La conspiración de la fotografía

Bill Gates decía: «Quien quiera controlar los espíritus, deberá controlar las imágenes» Miro a mi alrededor, pienso por unos segundos. Hace dos minutos que estoy en la inauguración de la primera Bienal de Fotografía de Lima. El evento tiene lugar en la Galería Municipal de Arte Pancho Fierro. Cientos de personas se esfuerzan por entrar a la sala, ya atestada de gente. Todavía nadie repara demasiado en las fotos colgadas en las paredes.

En un momento la multitud es atraida por la voz amplificada de Gustavo Buntinx, curador general del evento, que inicia sus palabras de bienvenida en el marco de la muestra LIMA ALTERNA. Ciudad y barriada en las fotografías del pintor Bill Caro.
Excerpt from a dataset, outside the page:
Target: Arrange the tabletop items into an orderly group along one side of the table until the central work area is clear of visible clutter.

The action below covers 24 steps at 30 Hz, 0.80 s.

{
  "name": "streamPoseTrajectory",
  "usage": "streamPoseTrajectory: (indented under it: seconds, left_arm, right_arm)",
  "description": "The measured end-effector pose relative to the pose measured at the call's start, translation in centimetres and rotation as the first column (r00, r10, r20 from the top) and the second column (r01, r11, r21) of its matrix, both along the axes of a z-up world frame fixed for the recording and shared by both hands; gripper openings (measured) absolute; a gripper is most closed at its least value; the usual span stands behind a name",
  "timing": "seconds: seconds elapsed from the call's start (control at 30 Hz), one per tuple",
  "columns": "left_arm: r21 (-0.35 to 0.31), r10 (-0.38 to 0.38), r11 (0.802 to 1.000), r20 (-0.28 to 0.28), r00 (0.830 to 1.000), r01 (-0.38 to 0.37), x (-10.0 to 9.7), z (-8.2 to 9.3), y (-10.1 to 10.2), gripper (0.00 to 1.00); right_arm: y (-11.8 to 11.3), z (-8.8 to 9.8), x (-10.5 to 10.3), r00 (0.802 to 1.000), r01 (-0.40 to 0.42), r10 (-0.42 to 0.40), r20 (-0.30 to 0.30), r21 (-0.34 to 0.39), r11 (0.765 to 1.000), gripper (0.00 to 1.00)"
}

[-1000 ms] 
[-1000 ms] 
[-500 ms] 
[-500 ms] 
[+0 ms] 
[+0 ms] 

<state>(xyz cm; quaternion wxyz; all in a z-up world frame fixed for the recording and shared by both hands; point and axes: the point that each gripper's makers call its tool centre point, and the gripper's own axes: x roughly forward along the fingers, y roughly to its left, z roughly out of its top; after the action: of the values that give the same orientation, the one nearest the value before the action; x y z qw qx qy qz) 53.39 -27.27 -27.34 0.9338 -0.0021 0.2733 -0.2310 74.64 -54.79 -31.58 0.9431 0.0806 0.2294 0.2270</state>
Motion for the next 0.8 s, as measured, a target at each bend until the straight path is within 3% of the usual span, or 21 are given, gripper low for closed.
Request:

No puedo dejar de pensar en la cita de Bill Gates, invocado por Joan Fontcuberta durante su conferencia inaugural del Coloquio «Más allá del documento». Salgo a la puerta principal de la galería. Es una noche fresca, muy agradable. Cantidad de jóvenes pasean por la peatonal a unos pasos de la Plaza de Armas.

Fontcuberta fue apocalíptico: «Producimos más imágenes de las que podemos mirar». «Fotografiamos todo, y el tachito de reciclado de nuestra computadora es el destino probable de tanta acumulación sin sentido». Cuando fotografiamos algo, no estamos preocupados por comunicar  un punto de vista sobre lo que vemos, o capturar un instante irrepetible, no. Nuestro objetivo principal es «probar» que estábamos allí. Y tan ocupados en la tarea, no nos damos cuenta casi que estamos haciendo fotos de otras personas que a su vez toman fotos con la mismo objetivo que nosotros.

¿Qué hacer para detenerse en medio de este torbellino?